By Wendy Cashmore, member of local permaculture and seedsavers groups
Many people dislike weeds and find them to be a nuisance. These ‘undesirable’ plants are regularly pulled out and sprayed with toxic chemicals. To look at things from a different perspective, weeds are hardy, clever plants with strong genetics. They can grow just about anywhere and in harsh conditions. So, we pull out our dandelion (taraxacum officinale), plantain (plantago spp), and stinging nettle (urtica dioica) from the garden and put in our flowers or vegies. Flowers and vegies generally require water, fertiliser and a bit of effort on our part. Weeds are everywhere and require little care from us.

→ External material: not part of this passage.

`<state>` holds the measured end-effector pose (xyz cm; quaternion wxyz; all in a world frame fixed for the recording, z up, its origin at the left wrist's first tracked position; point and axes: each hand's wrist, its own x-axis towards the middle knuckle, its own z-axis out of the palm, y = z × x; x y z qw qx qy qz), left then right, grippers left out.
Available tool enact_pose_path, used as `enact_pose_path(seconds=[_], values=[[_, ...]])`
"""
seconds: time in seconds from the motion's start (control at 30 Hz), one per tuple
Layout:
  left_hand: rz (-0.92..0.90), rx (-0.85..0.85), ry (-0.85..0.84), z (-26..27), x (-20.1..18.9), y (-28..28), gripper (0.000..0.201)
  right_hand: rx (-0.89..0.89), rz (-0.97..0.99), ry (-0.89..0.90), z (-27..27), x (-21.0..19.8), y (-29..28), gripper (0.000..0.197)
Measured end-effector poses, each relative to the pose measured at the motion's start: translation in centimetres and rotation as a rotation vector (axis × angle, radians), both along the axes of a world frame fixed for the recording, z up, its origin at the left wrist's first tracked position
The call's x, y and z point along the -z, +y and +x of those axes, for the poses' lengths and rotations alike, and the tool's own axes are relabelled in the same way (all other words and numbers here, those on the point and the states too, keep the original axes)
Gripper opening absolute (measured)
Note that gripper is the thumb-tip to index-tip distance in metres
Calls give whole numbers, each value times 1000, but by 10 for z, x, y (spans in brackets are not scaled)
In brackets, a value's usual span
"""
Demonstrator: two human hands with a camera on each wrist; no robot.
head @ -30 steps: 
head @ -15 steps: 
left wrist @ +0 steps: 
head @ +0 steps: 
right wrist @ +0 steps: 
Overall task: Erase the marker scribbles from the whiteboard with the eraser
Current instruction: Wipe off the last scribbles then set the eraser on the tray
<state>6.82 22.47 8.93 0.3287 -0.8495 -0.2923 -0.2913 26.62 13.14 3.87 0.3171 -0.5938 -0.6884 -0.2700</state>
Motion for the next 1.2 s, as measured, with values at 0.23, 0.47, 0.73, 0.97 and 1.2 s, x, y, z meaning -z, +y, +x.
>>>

Did you know that many weeds have amazing healing properties? These plants are everywhere for a reason, they are there to nourish and heal us. Most of the nutrients, minerals and medicine that we need can be found right in our backyard. So instead of going to the chemist to buy a digestive aid, try eating some dandelion leaves (a naturally bitter plant), before eating. When we eat and taste bitter plants our stomach secretes juices to aid digestion. Insect bites and minor cuts can be a common occurrence whilst gardening. There is no need to go inside to get relief however, just grab a leaf of the very common weed, plantain or the ‘band-aid plant’. Pull a clean leaf of plantain from your lawn, chew it in the mouth and then spit it unto the site as an amazingly cooling poultice. Plantain can also be made into an oil or salve. Nettle can cause a sting when handled without gloves, but is safe to eat once cooked or dried. It is a plant very high in vitamins and minerals. Often used as a substitute for spinach, nettle contains nearly three-times as much iron. This makes it a good choice for anyone who is run-down or overstressed.
So next time you are weeding the garden or about to spray with toxic chemicals, you might want to reconsider. Perhaps you could identify the plant and find out if is edible or medicinal. Maybe it can heal you too.
Of course with all plants correct identification is crucial; use at least four sources to indentify a plant and preferably a local expert. Never collect weeds from roadsides, under powerlines, public or neighbour’s gardens, which could have been sprayed with chemicals.